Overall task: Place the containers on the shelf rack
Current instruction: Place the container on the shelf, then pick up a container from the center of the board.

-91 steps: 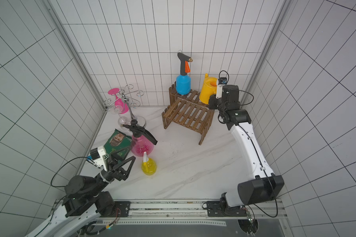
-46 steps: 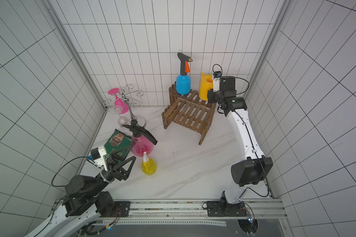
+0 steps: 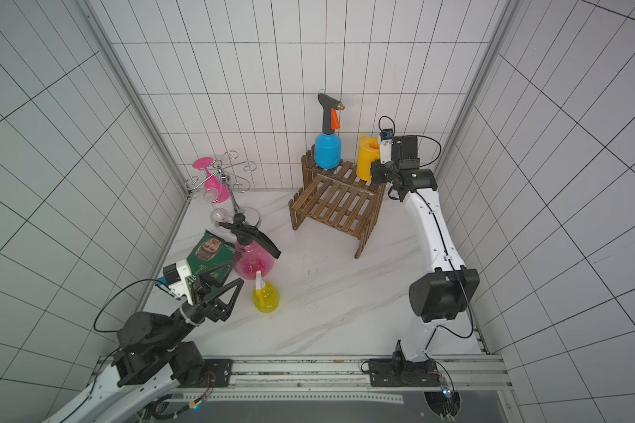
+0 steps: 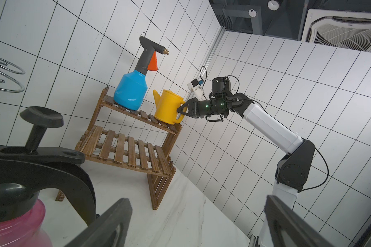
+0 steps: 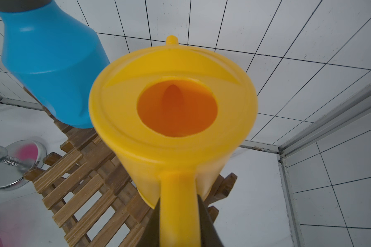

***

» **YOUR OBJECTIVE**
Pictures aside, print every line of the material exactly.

» **YOUR RESPONSE**
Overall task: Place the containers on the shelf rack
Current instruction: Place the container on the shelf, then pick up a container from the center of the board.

-91 steps: 
-46 steps: 
+0 steps: 
+0 steps: 
+0 steps: 

The exercise requires no further answer.